For now, the number of positive COVID-19 cases is still just the one, and he remains in quarantine.
One thing we’ve discovered is that the most enlightening written content does not come from sweeping technical reports but detailed viewpoints featuring individuals and small communities. Nonetheless, actually it is sometimes the large institutions that provide the more interesting and informational stories. Of course there is also a place for travel statistical reviews or policy analysis. Content about going to Alaska, the 49th State such as As Maniilaq details Kotzebue’s first COVID-19 case, city officials worry over enforcing testing assist us to look at the broad potential of sustainable hospitality and travel.
Regardless of whether it stems from marketing programs or social patterns generally visitors prefer sustainable tourism and want to think of themselves as responsible vacationers. Alaska is a destination where responsible tourism is critically important.
Considered as encouraged destinations for travelers visiting Alaska includes
Tongass National Forest. The Tongass is actually the largest national forest in the United States. It was given it’s name from the Tongass Clan of the Tlingit native people and goes back to 1902 when President Theodore Roosevelt established the Alexander Archipelago Forest Reserve. In 1908 the forest had been renamed and expanded and at present the 16.9 million-acre Tongass National Forest extends from the Pacific to the great inland ice fields that edge British Columbia and from the southern tip of Prince of Wales Island to Malaspina Glacier 500 miles to the north. About 80 percent of Southeast Alaska is in Tongass and with it’s thousands of islands, fjords and bays the national forest has 11,000 miles of shoreline. Tongass’ large coastal rain forest includes towering hemlock, spruce and red and yellow cedar. The undergrowth below themassive conifers is made up of young evergreens and shrubs such as devil’s club, blueberry and huckleberry. Moss and ferns cover the ground, and lichens adorn numerous trees and rocks.

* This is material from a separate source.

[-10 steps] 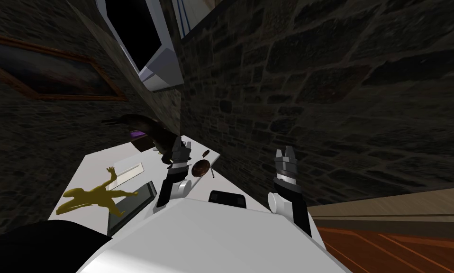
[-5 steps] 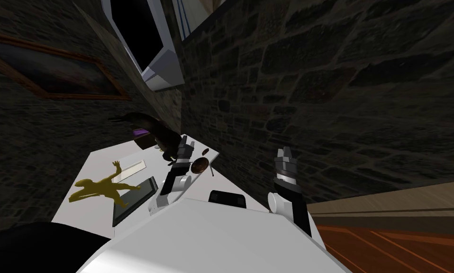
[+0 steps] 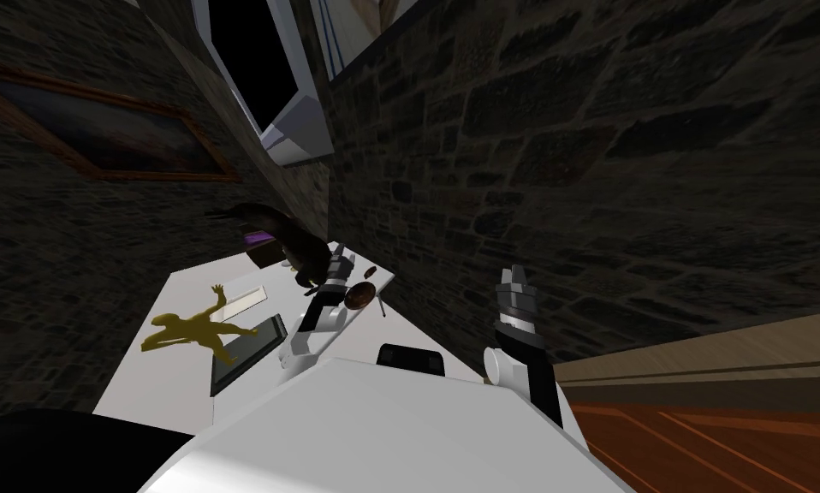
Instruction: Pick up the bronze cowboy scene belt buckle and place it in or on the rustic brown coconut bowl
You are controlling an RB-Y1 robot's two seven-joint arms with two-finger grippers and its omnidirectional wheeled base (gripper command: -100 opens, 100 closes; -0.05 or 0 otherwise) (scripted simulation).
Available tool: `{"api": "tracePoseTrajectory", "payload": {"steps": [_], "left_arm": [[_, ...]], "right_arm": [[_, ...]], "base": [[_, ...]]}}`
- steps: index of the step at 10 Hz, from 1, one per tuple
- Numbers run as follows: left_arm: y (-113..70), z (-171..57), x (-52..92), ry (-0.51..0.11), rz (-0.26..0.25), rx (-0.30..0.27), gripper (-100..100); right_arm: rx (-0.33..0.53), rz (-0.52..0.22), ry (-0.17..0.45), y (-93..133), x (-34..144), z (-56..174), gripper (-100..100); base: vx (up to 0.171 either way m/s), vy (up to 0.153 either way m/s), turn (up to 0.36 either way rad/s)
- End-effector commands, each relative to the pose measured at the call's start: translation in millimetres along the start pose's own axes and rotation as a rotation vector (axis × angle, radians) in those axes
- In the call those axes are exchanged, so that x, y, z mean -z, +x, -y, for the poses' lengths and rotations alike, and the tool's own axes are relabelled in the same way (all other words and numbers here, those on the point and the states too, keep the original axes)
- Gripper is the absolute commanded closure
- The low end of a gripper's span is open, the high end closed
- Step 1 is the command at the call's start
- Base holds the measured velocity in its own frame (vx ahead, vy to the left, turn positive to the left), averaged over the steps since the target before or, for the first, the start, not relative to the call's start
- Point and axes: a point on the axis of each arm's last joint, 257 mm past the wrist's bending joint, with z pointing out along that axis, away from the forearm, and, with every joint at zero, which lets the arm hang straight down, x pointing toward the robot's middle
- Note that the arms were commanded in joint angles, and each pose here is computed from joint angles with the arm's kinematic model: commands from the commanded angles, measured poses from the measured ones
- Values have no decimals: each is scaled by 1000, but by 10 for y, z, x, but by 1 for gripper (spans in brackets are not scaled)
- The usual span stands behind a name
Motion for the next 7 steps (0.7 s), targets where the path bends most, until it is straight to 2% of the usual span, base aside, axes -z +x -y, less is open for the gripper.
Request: {"api": "tracePoseTrajectory", "payload": {"steps": [1, 2, 3, 4, 5, 6, 7], "left_arm": [[-22, -81, -46, -29, -1, 7, -100], [-58, -191, -142, -57, 0, 19, -100], [-59, -224, -140, -70, 1, 19, -100], [-102, -332, -239, -98, 4, 34, -100], [-103, -373, -235, -114, 5, 34, -100], [-154, -481, -331, -141, 11, 50, -100], [-155, -527, -328, -160, 12, 50, -100]], "right_arm": [[0, 0, 0, 0, 0, 0, 0], [0, 0, 0, 0, 0, 0, 0], [0, 0, 0, 0, 0, 0, 0], [0, 0, 0, 0, 0, 0, 0], [0, 0, 0, 0, 0, 0, 0], [0, 0, 0, 0, 0, 0, 0], [0, 0, 0, 0, 0, 0, 0]], "base": [[-17, -33, 8], [-26, -38, 18], [-22, -36, 8], [-33, -39, 17], [-29, -31, 8], [-25, -34, 11], [-15, -31, 6]]}}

Wildlife is plentiful all through Tongass. Sitka blacktail deer and its 2 key predators, wolf and brown bear, are found here. Black bear are common as well as mountain goats and some moose. Marine mammals spotted along the shores consist of Dall and harbor porpoises, seals and humpback, minke and orca whales and an increasing population of sea otters. The waters teem with fish including halibut and all 5 species of Pacific salmon. More bald eagles stay in this area than in any other spot in the world. Though home to the world’s biggest temperate rain forest, nearly half of Tongass is covered by ice, water, wetlands and rock. It’s most famed ice floe is the Mendenhall Glacier, Alaska’s “Drive-in glacier” because it is only thirteen miles from downtown Juneau along a paved road. A boat trip through Petersburg or Wrangell brings you near the face of LeConte Glacier, the southernmost tidewater glacier on the continent. Just thirty miles north of Yakutat is Hubbard Glacier, the longest tidewater glacier in the world and very easily Alaska’s most energetic. The 76-mile-long glacier has crossed Russell Fjord several times, most recently in 2008. The rip tides and currents that flow in front of the 8-mile-wide glacier are so powerful they lead to Hubbard to calve nearly continuously. The Tongass includes nineteen wilderness areas, including the 545-sq-mile Russell Fjord Wilderness, in addition to Admiralty Island National Monument and Misty Fiords National Monument. Glacier Bay National Park and Preserve and the general area around Haines and Skagway aren’t part of the national forest.